First on the agenda is a twohour guided walk of the island, which measures 6km by 4km at its widest point. Since the arrival of the first humans almost 2,500 years ago, Madagascar has lost more than 90% of its original forest (mostly through slash-and-burn practices to clear the land) but this island, like many others, remains lush.

It’s hard to keep track of all there is to discover as we walk through shaded tunnels of vegetation that give us a break from the early morning heat. They include bamboo, palm trees (one of the 170 or so species on the island is the national emblem) and plants that yield coffee, guavas, limes, oranges, pepper, pineapples, rice, vanilla and ylang ylang (for essential oils).

The walk ends with a stop in the adjacent village, where children practise their skipping during a school break, after which we make our way back to the villa. A dip in the sea, where water temperatur­es range from 26°C in winter to 29°C in summer, feels like a relaxing bath.

Snorkellin­g in the lodge’s “house reef”, which is more than 1km long and only 400m from the shore, we encounter a variety of tropical fish and the area’s largest population of green sea turtles, grazing away with seeming nonchalanc­e on the ocean floor.

“Unfortunat­ely, YouTube and Instagram have made it way too popular,” says dive master Jacques Vieira, who first came At Sakatia Lodge, the warm, placid sea is only 25m away at high tide. to the area for a two-month holiday and later came back to make the island his home. “But it’s not the swimming with the turtles that’s the problem; it’s the boats going over them and people trying to take selfies.

“We’re introducin­g restrictio­ns on boat speeds and will have buoys in the water where boats aren’t allowed to go. People must come responsibl­y with a qualified guide,” Vieira says.

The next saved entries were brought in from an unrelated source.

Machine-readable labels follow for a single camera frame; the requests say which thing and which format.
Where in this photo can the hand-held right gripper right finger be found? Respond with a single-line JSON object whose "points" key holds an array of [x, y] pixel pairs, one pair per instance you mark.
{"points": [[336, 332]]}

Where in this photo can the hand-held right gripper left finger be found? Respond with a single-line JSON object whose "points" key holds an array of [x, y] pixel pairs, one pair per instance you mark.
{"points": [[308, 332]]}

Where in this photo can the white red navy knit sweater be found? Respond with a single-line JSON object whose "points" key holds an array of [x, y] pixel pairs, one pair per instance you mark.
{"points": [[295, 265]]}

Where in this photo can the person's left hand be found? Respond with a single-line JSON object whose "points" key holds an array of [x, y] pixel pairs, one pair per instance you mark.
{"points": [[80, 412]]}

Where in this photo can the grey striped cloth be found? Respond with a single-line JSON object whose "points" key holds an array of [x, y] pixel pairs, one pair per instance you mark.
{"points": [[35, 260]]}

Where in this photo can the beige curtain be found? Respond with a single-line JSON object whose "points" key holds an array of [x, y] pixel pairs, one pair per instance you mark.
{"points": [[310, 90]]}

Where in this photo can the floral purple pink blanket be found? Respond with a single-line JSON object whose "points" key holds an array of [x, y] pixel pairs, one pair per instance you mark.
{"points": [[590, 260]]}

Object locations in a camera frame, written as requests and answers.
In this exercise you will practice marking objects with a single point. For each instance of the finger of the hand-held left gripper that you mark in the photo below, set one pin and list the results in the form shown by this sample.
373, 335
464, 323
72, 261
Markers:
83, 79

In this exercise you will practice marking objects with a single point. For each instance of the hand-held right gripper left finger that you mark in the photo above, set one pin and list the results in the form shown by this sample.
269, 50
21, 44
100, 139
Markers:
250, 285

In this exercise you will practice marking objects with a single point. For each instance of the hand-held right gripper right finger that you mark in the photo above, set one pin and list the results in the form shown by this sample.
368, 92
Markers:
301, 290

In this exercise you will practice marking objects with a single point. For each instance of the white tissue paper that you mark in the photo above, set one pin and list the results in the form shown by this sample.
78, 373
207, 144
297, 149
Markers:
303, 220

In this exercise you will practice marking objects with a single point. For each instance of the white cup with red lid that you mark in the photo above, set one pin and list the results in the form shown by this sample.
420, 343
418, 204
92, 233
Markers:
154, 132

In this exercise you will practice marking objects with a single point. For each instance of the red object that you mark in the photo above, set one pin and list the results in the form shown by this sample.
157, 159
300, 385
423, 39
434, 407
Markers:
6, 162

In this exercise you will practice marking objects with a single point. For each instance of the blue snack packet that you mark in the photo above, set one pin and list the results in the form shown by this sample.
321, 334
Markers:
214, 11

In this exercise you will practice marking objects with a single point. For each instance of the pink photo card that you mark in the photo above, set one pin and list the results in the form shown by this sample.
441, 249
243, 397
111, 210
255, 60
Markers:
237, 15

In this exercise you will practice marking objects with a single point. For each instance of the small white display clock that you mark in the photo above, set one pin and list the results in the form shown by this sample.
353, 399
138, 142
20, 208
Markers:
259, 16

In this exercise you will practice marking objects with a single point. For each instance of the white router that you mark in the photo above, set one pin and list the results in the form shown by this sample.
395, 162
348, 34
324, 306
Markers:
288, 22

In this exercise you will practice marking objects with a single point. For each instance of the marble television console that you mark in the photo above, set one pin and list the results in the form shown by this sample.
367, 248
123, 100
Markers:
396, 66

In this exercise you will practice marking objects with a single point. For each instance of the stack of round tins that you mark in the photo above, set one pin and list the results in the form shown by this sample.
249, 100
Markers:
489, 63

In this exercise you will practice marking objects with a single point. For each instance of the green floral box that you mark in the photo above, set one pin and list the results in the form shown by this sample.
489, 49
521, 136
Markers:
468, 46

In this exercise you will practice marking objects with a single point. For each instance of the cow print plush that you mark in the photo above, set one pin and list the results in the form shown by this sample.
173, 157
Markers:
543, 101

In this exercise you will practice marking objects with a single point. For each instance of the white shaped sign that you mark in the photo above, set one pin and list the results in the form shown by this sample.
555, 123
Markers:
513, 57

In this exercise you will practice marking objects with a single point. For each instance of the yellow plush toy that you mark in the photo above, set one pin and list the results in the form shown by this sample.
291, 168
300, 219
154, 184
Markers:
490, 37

Given that the area has more diversity than the Red Sea, it’s not surprising that the majority of guests come to Sakatia Lodge for scuba diving, especially in the last four months of the year, when whale sharks and humpback whales visit.

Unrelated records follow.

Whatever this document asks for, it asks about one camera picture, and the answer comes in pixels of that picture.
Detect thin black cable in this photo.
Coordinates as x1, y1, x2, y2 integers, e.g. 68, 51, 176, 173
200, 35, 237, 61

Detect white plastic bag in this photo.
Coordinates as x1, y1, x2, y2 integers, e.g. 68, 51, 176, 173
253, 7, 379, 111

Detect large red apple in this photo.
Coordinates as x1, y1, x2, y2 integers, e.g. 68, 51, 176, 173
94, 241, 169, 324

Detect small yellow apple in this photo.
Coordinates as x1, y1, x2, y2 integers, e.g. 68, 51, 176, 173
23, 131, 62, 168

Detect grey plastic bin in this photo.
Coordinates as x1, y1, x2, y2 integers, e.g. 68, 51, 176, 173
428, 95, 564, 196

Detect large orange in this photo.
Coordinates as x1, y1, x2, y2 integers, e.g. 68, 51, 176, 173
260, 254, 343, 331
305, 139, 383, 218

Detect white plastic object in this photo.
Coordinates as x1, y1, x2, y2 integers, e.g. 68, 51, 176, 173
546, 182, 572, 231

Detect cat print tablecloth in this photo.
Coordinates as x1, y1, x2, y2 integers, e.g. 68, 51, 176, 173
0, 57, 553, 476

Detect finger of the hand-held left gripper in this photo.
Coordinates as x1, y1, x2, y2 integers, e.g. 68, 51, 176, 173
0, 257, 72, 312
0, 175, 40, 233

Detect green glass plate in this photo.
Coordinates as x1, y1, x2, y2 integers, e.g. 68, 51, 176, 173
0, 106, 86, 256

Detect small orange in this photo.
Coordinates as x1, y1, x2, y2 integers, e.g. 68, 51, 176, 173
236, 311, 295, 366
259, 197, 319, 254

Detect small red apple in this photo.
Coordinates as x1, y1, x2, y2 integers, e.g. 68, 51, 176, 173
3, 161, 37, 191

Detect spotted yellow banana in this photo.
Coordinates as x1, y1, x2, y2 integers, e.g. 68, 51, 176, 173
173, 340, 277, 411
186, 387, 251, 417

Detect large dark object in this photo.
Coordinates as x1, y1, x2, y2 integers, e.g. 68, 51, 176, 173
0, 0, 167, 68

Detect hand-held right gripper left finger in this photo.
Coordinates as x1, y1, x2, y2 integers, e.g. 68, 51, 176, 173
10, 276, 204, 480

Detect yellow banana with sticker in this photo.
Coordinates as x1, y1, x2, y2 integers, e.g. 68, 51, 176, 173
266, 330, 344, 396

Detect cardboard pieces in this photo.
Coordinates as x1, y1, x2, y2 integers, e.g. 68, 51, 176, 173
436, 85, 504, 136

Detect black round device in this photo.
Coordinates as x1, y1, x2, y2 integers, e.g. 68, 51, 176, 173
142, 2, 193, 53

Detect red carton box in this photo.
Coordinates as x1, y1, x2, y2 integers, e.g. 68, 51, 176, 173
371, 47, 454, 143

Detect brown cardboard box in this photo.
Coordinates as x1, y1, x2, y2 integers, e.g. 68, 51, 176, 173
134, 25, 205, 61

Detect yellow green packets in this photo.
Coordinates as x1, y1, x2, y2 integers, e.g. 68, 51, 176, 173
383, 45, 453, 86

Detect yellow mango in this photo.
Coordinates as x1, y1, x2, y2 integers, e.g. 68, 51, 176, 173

There are more than 20 dive sites around the island, with an average depth of 18m. Most are suitable for all qualificat­ion levels, although there are some in the channel between Nosy Be and Nosy Sakatia for divers limited to 12m.

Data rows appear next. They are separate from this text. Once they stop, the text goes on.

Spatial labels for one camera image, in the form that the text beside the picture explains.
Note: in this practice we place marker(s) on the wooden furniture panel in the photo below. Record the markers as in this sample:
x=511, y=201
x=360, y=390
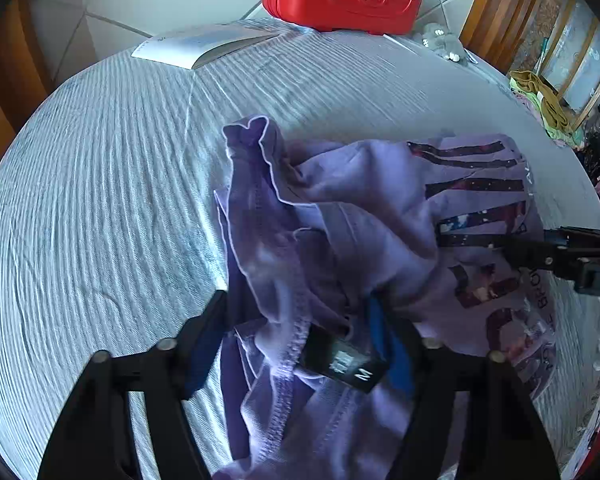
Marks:
x=10, y=85

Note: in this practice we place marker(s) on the white paper booklet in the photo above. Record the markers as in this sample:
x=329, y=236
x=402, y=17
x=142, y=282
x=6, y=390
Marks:
x=205, y=42

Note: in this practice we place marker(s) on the purple printed t-shirt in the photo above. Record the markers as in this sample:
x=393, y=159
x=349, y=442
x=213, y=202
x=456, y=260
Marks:
x=340, y=240

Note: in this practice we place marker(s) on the yellow-green clothes pile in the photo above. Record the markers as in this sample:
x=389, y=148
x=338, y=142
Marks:
x=545, y=100

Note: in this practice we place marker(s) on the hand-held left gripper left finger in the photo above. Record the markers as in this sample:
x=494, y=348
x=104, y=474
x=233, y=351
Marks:
x=204, y=345

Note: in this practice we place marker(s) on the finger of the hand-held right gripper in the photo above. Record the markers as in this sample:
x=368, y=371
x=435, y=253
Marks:
x=582, y=240
x=535, y=257

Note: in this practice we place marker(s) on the grey striped bed cover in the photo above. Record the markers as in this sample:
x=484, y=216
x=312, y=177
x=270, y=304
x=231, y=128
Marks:
x=110, y=185

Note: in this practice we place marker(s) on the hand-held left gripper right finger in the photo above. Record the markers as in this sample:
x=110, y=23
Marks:
x=380, y=332

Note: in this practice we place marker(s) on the grey plush toy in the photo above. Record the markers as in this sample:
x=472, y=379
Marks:
x=442, y=42

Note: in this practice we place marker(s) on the wooden glass-door cabinet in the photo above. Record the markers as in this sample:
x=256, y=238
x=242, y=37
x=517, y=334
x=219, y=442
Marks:
x=555, y=15

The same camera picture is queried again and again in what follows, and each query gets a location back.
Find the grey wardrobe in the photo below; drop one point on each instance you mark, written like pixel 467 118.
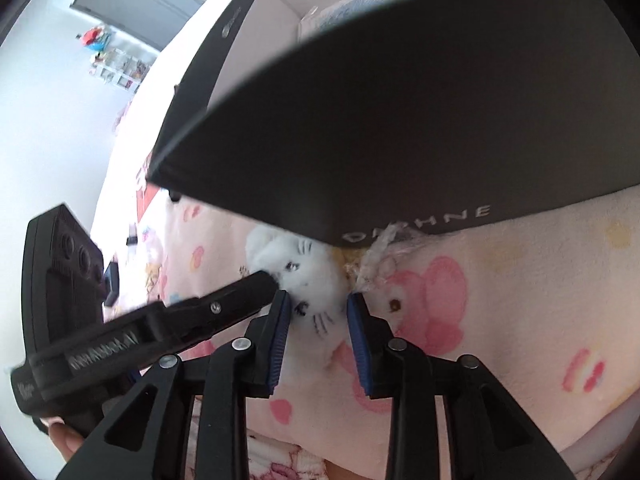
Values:
pixel 145 5

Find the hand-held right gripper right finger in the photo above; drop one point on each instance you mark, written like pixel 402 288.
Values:
pixel 359 345

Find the person's left hand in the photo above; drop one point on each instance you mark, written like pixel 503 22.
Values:
pixel 67 440

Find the black storage box container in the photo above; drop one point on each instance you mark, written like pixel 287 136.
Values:
pixel 400 135

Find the white cat plush toy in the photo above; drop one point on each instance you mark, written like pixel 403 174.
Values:
pixel 310 280

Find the white shelf with toys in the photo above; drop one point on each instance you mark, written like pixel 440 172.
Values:
pixel 115 67

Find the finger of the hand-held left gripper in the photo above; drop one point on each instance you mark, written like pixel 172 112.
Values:
pixel 225 305

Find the small black blue-edged object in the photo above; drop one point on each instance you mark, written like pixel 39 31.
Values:
pixel 111 287

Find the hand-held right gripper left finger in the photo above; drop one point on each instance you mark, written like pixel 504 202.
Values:
pixel 277 345

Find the pink cartoon printed blanket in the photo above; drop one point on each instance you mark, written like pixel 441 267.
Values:
pixel 525 310

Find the clear plastic wrapper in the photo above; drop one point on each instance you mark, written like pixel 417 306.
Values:
pixel 380 260

The lodge also offers fluorescen­t diving, a relatively new practice that happens only at a few places around the world. This requires advanced skills so that divers don’t accidental­ly damage an environmen­t they can’t see the way they normally do.

“I’ve been doing fluorescen­t diving for the last three years,” says Vieira, who was inspired by a BBC documentar­y series he got as a wedding gift from his father-in-law.

“We’re the only ones to do it in Madagascar. It’s something else. About 80% of the underwater world sees in this frequency so what we humans see is completely wrong. We give you a lamp with certain frequencie­s and certain filters and you see how animals in the ocean see in everyday life. It changes everything.”

The underwater activity is just what we need to justify indulging in a traditiona­l Malagasy dinner buffet. On the menu are green pawpaw salad, pumpkin with coconut, shrimp, kingfish and a stew made with wild spinach leaves and zebu, a type of long-horned, humped cattle first brought to Madagascar by Bantu-speaking migrants from Africa in about 1,000AD. The feast ends with a tasting of homemade infused rum.

“Madagascar is almost the size of Mozambique,” says lodge owner (and Jacques’s father) Jose Vieira. “It’s huge. I’ve been here for 20 years and I’ve made a point of taking 15 days or so to go and see around a little bit every year. But I still haven’t been able to see everything.”

Clearly, it’s the kind of place worth coming back to over and over again.